The book is not arranged chronologically because I do not believe that—except in some very obvious ways—writers as astonishingly different from one another as Hardy, Conrad and Joyce (not to mention Kipling, Lawrence and Compton-Burnett) can usefully be considered as parts of a developing tradition. I have chosen instead to deal with major works by a number of writers who seem to have some preoccupations in common and to compare and contrast them. Thus, for example, Conrad, Kipling and Forster were all preoccupied by questions of power and dominance; I discuss them one after another and follow this with a chapter which ruminates about how politics has been treated in this period by various writers and in various modes. Arnold Bennett and Virginia Woolf argued about how the novel could do justice to modern consciousness and this has become a famous set-piece battle in the war about ‘Modernism’. Accordingly I follow discussions of their works with a chapter on this general issue. A consideration of Joyce leads naturally to thoughts about changes in the reading public and the critical tradition, and to this I devote a chapter.
I particularly wish to draw attention to the Bibliographies. There are a number of writers whom I have not found room to discuss but whom others would wish included. The Author Bibliographies are not confined to the novelists whom I have chosen and each gives summary information about the writer’s life and works and suggests useful scholarly and critical studies. There are also six general bibliographies concerned with (i) historical and political background; (ii) cultural background; (iii) general studies of fiction; (iv) general studies of literature, 1890–1940; (v) studies of fiction in this period; (vi) bibliographies and editions. From time to time in the text I draw attention to some of these works, but I would recommend readers to refer to them throughout. They include numerous works which take a different line from my own and should continue the arguments which this book is intended to start.
Who are these readers of whom I speak? Primarily I think of them as the common readers with whom Dr. Johnson rejoiced to concur, but a large number of them now will be students in higher education, in universities, polytechnics, extra-mural classes. Since I have formed many of my ideas in the process of teaching and discussing with them I have obviously had them in mind.

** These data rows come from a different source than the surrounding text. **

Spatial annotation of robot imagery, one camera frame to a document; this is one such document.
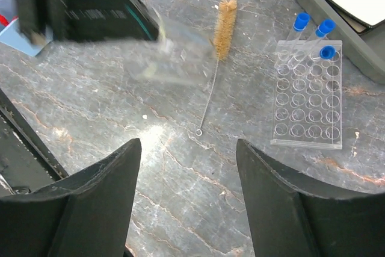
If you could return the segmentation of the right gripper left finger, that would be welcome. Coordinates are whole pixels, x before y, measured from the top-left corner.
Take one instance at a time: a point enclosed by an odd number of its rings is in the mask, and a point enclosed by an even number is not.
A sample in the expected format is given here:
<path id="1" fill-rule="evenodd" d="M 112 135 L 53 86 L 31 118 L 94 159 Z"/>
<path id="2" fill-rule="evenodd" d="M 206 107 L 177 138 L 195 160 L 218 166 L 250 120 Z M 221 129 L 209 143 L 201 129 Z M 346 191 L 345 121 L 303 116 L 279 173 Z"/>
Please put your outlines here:
<path id="1" fill-rule="evenodd" d="M 1 256 L 130 256 L 141 153 L 140 139 L 131 139 L 65 179 L 2 197 Z"/>

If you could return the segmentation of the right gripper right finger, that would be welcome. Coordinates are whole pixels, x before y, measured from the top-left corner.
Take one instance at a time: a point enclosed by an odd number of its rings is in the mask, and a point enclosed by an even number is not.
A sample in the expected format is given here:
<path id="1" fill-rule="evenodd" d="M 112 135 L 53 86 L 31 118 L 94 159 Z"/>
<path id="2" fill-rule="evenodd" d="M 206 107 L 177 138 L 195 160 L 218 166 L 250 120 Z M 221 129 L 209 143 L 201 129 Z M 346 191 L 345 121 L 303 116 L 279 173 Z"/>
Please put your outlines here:
<path id="1" fill-rule="evenodd" d="M 311 178 L 244 139 L 236 162 L 256 256 L 384 255 L 384 194 Z"/>

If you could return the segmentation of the blue cap test tube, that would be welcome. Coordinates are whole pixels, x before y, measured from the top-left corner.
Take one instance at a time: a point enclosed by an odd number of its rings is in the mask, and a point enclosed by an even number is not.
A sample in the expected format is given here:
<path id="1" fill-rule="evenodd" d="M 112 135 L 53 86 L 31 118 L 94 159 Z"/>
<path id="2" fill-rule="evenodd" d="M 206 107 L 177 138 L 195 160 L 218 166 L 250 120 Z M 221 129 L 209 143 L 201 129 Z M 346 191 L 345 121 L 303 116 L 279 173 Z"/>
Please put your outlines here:
<path id="1" fill-rule="evenodd" d="M 289 59 L 292 57 L 292 52 L 294 51 L 294 48 L 297 45 L 297 42 L 299 41 L 309 21 L 309 14 L 302 12 L 297 15 L 297 18 L 295 19 L 287 38 L 282 40 L 277 45 L 277 55 L 279 61 L 289 61 Z"/>
<path id="2" fill-rule="evenodd" d="M 298 47 L 296 53 L 291 59 L 290 67 L 294 69 L 297 67 L 309 54 L 317 47 L 318 43 L 325 39 L 325 37 L 333 31 L 335 22 L 331 19 L 325 19 L 317 29 L 308 37 L 304 43 Z"/>
<path id="3" fill-rule="evenodd" d="M 334 46 L 324 46 L 320 50 L 315 50 L 310 54 L 310 59 L 313 61 L 323 61 L 323 60 L 328 60 L 331 61 L 333 60 L 334 56 L 336 54 L 336 49 Z"/>

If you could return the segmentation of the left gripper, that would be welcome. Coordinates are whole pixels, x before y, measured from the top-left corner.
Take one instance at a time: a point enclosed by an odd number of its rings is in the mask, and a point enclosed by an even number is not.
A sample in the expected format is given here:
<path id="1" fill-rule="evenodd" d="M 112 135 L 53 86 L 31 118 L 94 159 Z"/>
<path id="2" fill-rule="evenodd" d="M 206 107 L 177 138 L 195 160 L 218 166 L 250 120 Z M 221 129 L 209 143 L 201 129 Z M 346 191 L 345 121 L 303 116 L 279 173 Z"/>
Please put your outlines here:
<path id="1" fill-rule="evenodd" d="M 157 41 L 158 21 L 141 0 L 15 0 L 19 31 L 43 43 L 46 28 L 54 39 L 74 42 L 137 39 Z"/>

The dates given for books in the text, footnotes and bibliographies are, unless specifically stated otherwise, for first publication in volume form. Place of publication, except for periodicals, is, unless otherwise stated, London. References to specific passages in novels are by chapter numbers in parentheses, e.g. (14), or, where appropriate by book and chapter number, e.g. (iv. 7). Raised numerals in the text refer to the notes at the end of each chapter.
I began writing this book during a period of sabbatical leave, for which I would like to thank the Department for External Studies of Oxford University. For the rest of the time that I was working on it I was teaching students of that Department, undergraduates of Pembroke College and various graduate students at Oxford. To them all I owe a debt. Like all critical studies this is a work of co-operation. I have learned from discussions with my students, with friends and with colleagues and I thank them all for what they have contributed. There are also a few more specific debts for which I wish to give thanks: to my editor, Michael Wheeler, for his patience; to my colleague, Lawrence Goldman, for historical advice; to Angie Sandham for typing and good humour and frequent exhortations to relax; above all to my wife for all those arguments about early modern literature, at the end of which, I think, she agrees with much of what is in this book. To her it is rightly dedicated.